Andreas Goebel wrote:
> > are they run from the C: prompt (Windows/Mingw) or the /usr (Cygwin/Linux)? 
> >  I use 
> > vi to edit in the Cygwin/Linux environment and I guess you really need an 
> > ide for 
> > each Unixen vs Win - depending as you say on what you want to do.  
> I don´t really understand those sentences. Of course one doesn´t need an 
> ide, no matter where you work. You can work with makefiles for vc++, 
> too, or you can build your vcproj from the command-line. What I do is to 
> use DialogBlocks, which is a Dialog-Editor for wxWidgets.
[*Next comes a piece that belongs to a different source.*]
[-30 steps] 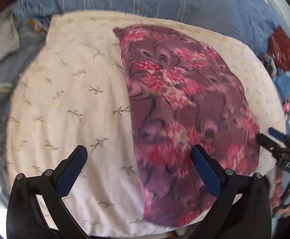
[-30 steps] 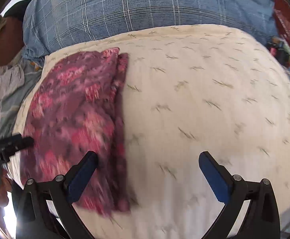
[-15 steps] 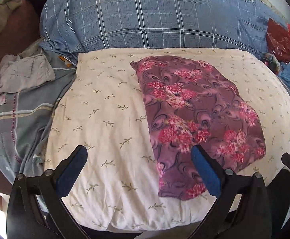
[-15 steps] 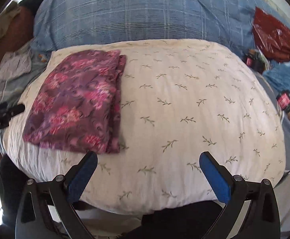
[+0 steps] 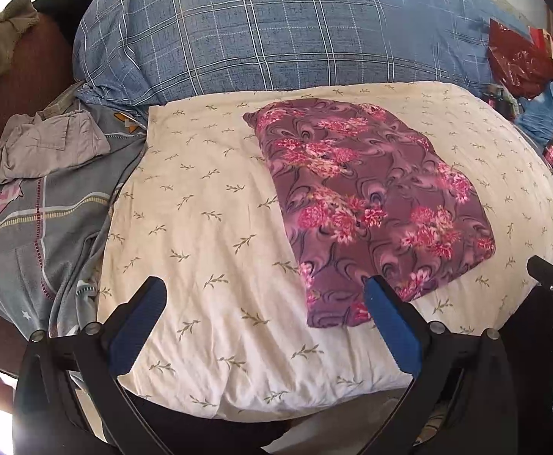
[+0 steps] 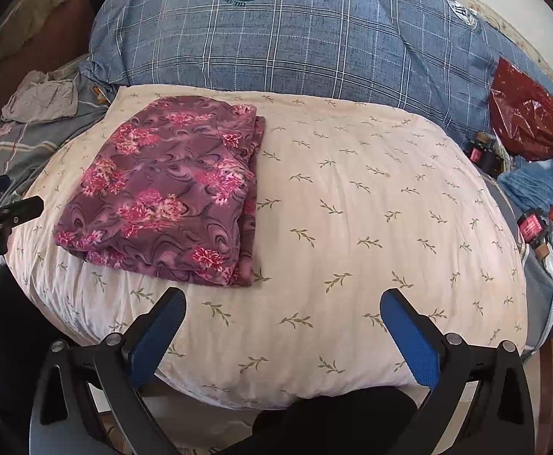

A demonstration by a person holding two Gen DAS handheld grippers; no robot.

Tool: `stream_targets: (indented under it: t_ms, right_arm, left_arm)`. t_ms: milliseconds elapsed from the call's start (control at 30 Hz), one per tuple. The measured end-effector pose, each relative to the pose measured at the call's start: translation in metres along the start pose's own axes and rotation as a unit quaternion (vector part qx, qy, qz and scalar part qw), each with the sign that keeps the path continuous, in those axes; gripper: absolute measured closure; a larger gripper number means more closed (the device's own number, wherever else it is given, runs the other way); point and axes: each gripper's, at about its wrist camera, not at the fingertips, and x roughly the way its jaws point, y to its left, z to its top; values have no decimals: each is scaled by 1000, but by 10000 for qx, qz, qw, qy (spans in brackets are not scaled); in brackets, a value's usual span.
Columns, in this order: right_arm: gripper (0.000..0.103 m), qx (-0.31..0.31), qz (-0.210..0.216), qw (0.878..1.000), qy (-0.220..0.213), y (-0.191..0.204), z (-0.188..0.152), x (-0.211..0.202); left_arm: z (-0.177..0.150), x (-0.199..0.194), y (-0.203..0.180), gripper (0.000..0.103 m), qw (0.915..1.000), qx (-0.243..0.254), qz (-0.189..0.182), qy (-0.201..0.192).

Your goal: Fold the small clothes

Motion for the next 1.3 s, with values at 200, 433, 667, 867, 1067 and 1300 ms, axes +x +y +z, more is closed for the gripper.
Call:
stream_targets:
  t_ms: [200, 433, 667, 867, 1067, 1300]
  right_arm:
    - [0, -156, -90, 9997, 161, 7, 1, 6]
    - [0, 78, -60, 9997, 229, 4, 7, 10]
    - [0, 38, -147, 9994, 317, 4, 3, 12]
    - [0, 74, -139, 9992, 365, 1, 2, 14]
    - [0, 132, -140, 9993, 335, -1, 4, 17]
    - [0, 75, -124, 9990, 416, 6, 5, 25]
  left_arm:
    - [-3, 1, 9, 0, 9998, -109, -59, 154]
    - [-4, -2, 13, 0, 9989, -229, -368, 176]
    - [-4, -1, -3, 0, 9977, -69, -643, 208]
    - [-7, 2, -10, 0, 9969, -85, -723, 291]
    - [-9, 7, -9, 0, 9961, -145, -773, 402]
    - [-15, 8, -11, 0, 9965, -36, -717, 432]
It generates 
> makefiles for the gnu-compiler and makefiles and project-files for 
> visual-c++. So I can use the same IDE on every platform (Linux, Windows, 
> Macintosh) and use gcc on linux and mac and use vc++ on windows.

Even though I may not have clear you did understand since you mentioned 
Dialog-Editor 
which lets you do the same project in Linux and windows and use gcc and vc++

> that matter. And don´t forget that on windows (mingw and cygwin) you 
> still have the (very old) 3.x - series of gcc. On windows, gcc produces 
> bigger and slower executables. The matter with OSG is that the more 
> "modern" examples, like osgdepthshadow, do not work with mingw (at least 

I wasn't aware of that although I suspected it.
 
> Do you also want to do user-interface stuff? GUI, I mean?

Ultimately I like to be proficient in a language in all aspects.  Console mode 
apps, Gui 
apps whatever the need might call for.